▶ REQUIREMENT
Copy, from the listing, every line in which the string "module" is present.

▶ DATA PROVIDED
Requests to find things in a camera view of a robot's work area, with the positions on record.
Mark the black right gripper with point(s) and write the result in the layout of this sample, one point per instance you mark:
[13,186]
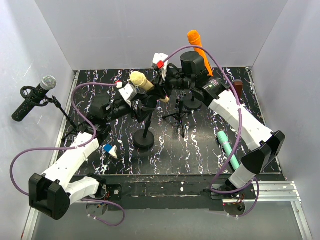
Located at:
[158,91]

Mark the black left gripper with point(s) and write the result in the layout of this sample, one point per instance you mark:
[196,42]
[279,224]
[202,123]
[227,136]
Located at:
[142,111]

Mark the cream wooden microphone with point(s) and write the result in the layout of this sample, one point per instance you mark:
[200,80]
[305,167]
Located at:
[140,80]

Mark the black round-base stand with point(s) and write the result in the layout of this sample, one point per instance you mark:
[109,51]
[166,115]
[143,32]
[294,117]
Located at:
[191,103]
[144,139]

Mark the black tripod microphone stand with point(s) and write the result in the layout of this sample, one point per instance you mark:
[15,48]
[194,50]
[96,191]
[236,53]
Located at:
[179,115]

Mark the orange microphone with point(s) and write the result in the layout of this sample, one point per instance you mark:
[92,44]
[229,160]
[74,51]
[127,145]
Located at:
[194,39]

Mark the mint green toy microphone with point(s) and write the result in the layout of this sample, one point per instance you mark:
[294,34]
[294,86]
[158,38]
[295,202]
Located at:
[224,142]

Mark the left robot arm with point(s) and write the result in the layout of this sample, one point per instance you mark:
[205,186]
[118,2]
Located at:
[53,192]

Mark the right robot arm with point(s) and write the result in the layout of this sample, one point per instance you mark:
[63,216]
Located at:
[263,143]

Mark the silver-headed black microphone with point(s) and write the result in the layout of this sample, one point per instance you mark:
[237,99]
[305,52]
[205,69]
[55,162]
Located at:
[34,97]

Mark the blue and white toy block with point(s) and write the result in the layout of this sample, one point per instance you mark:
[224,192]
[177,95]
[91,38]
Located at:
[111,150]

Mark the brown wooden metronome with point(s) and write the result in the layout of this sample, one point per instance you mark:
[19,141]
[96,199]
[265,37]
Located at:
[238,85]

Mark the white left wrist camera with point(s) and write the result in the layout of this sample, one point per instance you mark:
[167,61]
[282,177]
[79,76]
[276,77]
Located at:
[127,91]

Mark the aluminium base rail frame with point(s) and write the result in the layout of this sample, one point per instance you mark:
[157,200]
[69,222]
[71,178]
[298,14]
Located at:
[164,190]

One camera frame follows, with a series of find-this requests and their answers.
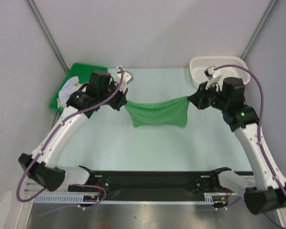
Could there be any green towel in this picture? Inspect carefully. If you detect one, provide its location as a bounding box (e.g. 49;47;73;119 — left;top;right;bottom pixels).
124;96;189;127

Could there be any green plastic bin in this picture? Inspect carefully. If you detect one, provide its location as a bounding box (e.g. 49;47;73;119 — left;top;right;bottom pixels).
49;63;108;113

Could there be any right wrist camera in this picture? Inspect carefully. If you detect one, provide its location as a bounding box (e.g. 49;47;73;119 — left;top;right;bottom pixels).
204;66;223;90

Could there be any white towel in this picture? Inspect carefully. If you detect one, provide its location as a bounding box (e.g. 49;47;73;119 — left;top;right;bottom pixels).
58;76;82;105

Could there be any white perforated basket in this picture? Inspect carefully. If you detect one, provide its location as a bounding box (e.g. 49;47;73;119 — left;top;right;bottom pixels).
189;56;251;90

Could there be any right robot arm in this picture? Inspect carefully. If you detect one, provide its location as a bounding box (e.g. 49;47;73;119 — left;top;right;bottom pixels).
187;77;286;215

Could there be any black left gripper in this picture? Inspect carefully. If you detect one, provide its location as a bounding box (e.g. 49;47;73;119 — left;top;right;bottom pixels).
98;80;127;111

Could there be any grey cable duct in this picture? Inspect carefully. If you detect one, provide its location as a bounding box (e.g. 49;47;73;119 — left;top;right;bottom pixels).
33;192;229;205

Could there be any aluminium frame rail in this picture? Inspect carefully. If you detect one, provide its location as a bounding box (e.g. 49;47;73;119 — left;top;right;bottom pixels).
24;178;69;194

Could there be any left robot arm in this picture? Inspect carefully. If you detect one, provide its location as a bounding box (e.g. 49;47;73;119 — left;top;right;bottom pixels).
18;67;133;192

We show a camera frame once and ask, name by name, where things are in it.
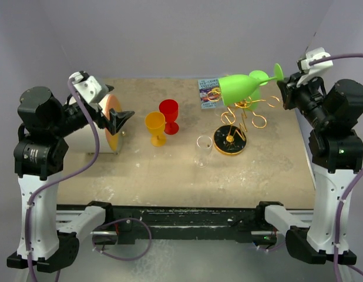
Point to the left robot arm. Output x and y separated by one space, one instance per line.
39 161

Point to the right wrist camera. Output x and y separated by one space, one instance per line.
309 68

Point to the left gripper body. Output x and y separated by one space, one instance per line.
73 117

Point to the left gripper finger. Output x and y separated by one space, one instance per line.
117 120
107 88

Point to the green goblet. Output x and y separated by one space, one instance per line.
235 88
256 88

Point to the green goblet front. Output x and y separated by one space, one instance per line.
256 88

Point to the treehouse paperback book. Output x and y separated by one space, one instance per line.
209 93

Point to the red plastic goblet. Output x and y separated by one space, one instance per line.
170 109

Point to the white cylinder with orange lid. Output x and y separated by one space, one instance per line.
83 141

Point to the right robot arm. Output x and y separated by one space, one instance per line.
337 156

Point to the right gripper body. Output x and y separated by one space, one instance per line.
309 98

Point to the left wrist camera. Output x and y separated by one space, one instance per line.
87 86

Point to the gold wine glass rack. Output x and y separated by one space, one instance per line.
230 138

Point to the clear wine glass standing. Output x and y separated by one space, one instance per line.
204 146

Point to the orange plastic goblet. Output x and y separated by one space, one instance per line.
155 123

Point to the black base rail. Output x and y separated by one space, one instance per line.
131 223

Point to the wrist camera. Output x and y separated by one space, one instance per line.
87 86
309 68

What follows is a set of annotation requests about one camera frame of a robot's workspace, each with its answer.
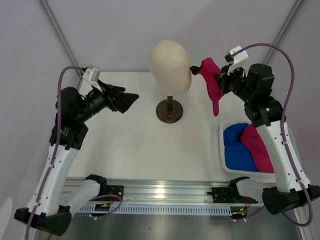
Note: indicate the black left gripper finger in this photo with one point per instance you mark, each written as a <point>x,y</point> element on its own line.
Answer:
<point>123,101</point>
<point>110,90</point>

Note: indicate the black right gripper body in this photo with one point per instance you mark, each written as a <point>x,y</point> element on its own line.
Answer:
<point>235,82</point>

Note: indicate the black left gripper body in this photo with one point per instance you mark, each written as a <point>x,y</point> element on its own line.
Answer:
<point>97,101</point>

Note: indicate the pink cap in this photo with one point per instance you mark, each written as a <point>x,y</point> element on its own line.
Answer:
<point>208,69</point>
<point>254,143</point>

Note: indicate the cream mannequin head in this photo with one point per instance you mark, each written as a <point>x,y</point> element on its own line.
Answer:
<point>169,63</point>

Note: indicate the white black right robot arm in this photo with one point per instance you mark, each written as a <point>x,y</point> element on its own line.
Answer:
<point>293,189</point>

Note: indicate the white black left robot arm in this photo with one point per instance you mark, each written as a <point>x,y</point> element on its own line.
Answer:
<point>45,211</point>

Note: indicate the white plastic basket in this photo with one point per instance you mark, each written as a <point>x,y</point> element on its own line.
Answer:
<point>223,126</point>

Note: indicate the blue cap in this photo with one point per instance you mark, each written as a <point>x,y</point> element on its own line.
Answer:
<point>237,156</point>

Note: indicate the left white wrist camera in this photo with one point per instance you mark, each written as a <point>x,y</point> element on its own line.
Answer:
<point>90,74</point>

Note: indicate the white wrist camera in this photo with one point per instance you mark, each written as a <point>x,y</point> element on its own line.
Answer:
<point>90,74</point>
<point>236,58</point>

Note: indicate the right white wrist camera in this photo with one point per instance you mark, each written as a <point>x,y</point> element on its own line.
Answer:
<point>236,58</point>

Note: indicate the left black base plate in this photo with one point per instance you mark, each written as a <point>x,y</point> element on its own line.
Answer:
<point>117,190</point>

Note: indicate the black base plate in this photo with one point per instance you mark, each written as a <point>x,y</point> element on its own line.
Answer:
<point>117,190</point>
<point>229,195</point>

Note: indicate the aluminium mounting rail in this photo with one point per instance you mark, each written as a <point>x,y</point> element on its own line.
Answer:
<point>171,192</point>

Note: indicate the right aluminium frame post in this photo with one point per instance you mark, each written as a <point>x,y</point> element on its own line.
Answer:
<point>289,20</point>

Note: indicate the aluminium frame post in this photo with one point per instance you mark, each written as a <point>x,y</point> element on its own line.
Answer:
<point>56,28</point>
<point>289,20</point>

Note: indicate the left aluminium frame post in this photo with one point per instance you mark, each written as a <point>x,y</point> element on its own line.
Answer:
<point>56,28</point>

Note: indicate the white slotted cable duct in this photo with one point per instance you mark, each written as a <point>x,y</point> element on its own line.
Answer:
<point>156,209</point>

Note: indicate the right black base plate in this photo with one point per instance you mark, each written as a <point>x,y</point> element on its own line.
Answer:
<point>229,195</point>

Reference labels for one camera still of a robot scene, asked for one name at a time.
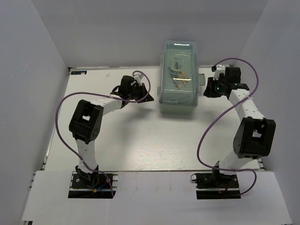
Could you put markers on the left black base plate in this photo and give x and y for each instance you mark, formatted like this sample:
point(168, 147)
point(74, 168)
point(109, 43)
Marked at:
point(80, 188)

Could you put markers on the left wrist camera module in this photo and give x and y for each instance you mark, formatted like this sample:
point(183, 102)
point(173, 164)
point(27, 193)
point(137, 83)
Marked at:
point(138, 76)

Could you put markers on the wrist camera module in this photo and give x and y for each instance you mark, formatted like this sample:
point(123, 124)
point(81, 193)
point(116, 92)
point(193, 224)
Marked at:
point(217, 70)
point(138, 76)

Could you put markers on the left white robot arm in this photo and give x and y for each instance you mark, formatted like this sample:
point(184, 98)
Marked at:
point(86, 121)

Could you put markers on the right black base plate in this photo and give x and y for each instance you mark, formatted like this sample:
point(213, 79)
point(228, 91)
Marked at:
point(216, 186)

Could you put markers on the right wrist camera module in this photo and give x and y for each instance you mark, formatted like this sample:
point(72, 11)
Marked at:
point(217, 70)

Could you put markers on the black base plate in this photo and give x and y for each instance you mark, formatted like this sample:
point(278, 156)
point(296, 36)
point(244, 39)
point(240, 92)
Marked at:
point(216, 186)
point(80, 188)

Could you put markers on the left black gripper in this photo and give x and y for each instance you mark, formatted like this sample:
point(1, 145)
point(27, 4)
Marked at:
point(144, 91)

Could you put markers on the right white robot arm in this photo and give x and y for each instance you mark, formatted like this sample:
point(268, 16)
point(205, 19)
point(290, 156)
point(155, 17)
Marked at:
point(254, 136)

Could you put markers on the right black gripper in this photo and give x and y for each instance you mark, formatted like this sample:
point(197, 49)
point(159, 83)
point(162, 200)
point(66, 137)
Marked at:
point(209, 91)

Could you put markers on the green cantilever toolbox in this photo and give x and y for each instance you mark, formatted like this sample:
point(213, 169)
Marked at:
point(179, 56)

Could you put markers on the left blue label sticker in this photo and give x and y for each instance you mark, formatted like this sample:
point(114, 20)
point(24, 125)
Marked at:
point(78, 72)

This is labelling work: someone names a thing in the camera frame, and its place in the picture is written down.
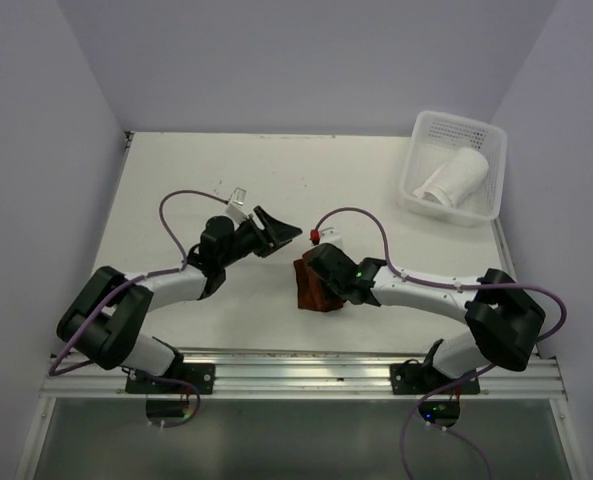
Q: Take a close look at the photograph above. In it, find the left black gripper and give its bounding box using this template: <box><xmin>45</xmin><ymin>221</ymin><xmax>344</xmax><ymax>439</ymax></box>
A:
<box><xmin>219</xmin><ymin>206</ymin><xmax>301</xmax><ymax>268</ymax></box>

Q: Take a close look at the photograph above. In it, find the brown towel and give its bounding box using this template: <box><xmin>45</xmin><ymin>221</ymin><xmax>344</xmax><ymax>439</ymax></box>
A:
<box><xmin>293</xmin><ymin>252</ymin><xmax>346</xmax><ymax>312</ymax></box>

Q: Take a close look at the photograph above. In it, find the white towel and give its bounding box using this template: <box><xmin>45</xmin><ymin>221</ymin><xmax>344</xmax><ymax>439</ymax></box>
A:
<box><xmin>413</xmin><ymin>147</ymin><xmax>489</xmax><ymax>208</ymax></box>

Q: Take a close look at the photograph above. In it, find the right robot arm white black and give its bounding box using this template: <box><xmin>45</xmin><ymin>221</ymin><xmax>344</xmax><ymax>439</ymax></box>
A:
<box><xmin>303</xmin><ymin>243</ymin><xmax>545</xmax><ymax>393</ymax></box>

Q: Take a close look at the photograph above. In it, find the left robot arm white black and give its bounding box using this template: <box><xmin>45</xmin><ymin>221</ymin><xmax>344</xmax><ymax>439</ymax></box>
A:
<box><xmin>56</xmin><ymin>206</ymin><xmax>302</xmax><ymax>393</ymax></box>

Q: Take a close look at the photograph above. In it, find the white plastic basket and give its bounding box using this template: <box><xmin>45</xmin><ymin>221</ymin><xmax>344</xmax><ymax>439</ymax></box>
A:
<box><xmin>398</xmin><ymin>111</ymin><xmax>507</xmax><ymax>226</ymax></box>

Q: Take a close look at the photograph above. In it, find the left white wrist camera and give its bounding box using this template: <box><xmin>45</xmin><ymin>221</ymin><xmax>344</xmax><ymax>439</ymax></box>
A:
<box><xmin>225</xmin><ymin>187</ymin><xmax>250</xmax><ymax>225</ymax></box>

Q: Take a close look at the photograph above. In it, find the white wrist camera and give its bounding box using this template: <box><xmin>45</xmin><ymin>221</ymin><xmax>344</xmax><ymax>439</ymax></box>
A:
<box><xmin>225</xmin><ymin>187</ymin><xmax>250</xmax><ymax>225</ymax></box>
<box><xmin>309</xmin><ymin>227</ymin><xmax>343</xmax><ymax>249</ymax></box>

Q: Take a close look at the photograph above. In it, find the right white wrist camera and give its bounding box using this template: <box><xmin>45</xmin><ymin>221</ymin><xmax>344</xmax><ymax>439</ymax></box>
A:
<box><xmin>309</xmin><ymin>227</ymin><xmax>343</xmax><ymax>249</ymax></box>

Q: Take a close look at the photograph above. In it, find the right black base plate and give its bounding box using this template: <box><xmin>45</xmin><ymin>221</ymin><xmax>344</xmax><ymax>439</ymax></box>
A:
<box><xmin>389</xmin><ymin>359</ymin><xmax>481</xmax><ymax>395</ymax></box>

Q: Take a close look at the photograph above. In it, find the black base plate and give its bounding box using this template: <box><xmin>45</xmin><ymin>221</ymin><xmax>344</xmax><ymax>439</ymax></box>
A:
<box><xmin>125</xmin><ymin>362</ymin><xmax>216</xmax><ymax>395</ymax></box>
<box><xmin>389</xmin><ymin>359</ymin><xmax>481</xmax><ymax>395</ymax></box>

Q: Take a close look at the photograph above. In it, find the aluminium mounting rail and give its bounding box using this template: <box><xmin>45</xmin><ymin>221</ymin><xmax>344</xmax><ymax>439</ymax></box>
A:
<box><xmin>40</xmin><ymin>349</ymin><xmax>567</xmax><ymax>401</ymax></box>

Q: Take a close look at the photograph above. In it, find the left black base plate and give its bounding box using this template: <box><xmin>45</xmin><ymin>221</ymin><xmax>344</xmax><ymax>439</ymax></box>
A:
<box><xmin>125</xmin><ymin>362</ymin><xmax>216</xmax><ymax>395</ymax></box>

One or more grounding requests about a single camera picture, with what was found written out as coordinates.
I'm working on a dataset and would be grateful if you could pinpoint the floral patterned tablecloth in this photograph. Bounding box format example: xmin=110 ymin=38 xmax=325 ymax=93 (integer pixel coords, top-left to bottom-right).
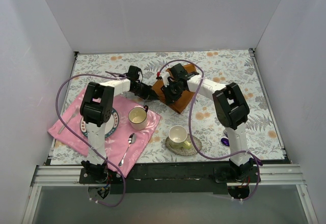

▶ TASK RESPONSE
Could you put markers on the left wrist camera module in this photo and give x and y for each instance you mark, formatted like this sample:
Could you put markers on the wrist camera module in this photo and give x and y for each instance you mark, formatted like this sample:
Could you put markers on the right wrist camera module in this photo and give x and y for each instance you mark, formatted like this sample:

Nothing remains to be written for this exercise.